Data shown >>
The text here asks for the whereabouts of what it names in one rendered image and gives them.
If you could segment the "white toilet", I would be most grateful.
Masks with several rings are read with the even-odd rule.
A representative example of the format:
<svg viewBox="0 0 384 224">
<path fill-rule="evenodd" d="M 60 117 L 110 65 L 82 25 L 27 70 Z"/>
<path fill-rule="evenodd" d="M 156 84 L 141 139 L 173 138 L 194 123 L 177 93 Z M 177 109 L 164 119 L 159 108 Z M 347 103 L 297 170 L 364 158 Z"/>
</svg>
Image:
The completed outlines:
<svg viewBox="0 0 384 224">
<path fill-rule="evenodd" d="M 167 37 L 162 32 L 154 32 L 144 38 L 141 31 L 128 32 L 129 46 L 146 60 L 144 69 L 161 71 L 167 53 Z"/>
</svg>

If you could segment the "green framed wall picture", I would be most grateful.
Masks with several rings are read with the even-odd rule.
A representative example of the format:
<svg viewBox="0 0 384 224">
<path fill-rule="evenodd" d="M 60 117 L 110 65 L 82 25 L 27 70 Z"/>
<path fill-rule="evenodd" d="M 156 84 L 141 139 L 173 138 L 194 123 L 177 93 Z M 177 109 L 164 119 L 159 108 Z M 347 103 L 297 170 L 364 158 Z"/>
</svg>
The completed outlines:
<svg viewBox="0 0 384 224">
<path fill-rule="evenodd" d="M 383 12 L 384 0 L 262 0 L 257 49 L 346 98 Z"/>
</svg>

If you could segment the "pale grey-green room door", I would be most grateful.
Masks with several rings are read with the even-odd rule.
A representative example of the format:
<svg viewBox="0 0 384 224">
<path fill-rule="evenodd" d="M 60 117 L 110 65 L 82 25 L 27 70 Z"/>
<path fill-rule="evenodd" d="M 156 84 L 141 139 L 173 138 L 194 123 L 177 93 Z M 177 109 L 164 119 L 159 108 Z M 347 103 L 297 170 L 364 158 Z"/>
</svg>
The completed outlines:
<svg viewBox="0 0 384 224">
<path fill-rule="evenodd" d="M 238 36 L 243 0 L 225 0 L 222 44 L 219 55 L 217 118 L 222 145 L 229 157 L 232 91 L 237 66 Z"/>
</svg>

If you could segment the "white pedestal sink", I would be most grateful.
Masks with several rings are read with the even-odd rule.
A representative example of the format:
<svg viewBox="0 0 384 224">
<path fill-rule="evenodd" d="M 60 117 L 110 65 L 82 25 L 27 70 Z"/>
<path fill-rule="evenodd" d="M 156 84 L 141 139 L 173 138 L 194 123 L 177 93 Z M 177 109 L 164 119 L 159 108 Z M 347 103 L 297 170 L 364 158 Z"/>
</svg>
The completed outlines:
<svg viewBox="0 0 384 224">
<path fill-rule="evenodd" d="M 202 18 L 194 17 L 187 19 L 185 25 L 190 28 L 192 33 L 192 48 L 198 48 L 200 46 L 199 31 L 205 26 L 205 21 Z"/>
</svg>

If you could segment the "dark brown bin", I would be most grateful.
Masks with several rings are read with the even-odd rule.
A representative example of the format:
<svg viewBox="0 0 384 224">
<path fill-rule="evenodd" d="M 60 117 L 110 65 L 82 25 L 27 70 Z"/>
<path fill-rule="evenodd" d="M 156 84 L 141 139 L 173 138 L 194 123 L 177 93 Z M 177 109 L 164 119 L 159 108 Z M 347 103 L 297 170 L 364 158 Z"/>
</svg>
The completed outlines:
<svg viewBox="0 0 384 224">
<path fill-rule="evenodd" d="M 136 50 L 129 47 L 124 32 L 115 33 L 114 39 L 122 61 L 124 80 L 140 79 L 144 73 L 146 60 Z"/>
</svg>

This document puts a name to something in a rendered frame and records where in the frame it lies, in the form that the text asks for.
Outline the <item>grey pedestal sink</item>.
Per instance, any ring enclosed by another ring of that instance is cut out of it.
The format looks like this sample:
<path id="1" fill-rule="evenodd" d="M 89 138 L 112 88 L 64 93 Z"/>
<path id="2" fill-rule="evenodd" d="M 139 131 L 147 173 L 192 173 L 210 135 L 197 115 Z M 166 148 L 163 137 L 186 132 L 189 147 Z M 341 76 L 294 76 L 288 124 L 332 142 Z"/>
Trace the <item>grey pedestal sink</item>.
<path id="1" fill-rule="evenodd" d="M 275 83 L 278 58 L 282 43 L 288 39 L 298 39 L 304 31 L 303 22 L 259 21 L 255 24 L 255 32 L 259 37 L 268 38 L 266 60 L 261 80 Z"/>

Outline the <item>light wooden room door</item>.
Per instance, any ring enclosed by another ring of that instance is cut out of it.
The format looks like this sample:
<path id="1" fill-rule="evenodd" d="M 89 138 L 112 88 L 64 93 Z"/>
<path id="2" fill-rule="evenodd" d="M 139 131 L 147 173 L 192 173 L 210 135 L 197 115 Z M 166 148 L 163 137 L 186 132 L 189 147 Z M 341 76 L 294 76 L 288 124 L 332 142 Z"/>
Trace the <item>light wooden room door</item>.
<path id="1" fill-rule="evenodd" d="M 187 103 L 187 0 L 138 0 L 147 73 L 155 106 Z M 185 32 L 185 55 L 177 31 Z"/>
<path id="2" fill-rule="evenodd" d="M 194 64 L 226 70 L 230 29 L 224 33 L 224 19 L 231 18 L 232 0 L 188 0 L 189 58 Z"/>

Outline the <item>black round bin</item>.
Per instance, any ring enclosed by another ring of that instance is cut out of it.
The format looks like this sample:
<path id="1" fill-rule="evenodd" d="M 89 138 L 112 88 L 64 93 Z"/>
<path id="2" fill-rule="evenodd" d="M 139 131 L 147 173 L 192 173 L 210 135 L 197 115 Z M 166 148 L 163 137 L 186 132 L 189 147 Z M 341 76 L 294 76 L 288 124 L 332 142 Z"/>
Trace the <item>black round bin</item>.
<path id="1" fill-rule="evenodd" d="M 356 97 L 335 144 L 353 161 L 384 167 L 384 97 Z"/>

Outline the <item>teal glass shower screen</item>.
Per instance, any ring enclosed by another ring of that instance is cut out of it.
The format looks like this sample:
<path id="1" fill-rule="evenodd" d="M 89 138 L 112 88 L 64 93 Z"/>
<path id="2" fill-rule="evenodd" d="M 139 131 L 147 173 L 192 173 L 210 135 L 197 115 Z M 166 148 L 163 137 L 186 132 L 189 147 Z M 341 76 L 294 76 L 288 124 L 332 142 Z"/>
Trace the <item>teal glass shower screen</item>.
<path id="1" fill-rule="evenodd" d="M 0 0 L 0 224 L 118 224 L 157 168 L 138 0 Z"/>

What you have to do >> Copy out every line in the listing where the word "grateful" appears.

Exercise result >>
If you could segment the "white toilet", I would be most grateful.
If you could segment the "green framed wall picture", I would be most grateful.
If you could segment the "pale grey-green room door", I would be most grateful.
If you could segment the "white pedestal sink", I would be most grateful.
If you could segment the "dark brown bin", I would be most grateful.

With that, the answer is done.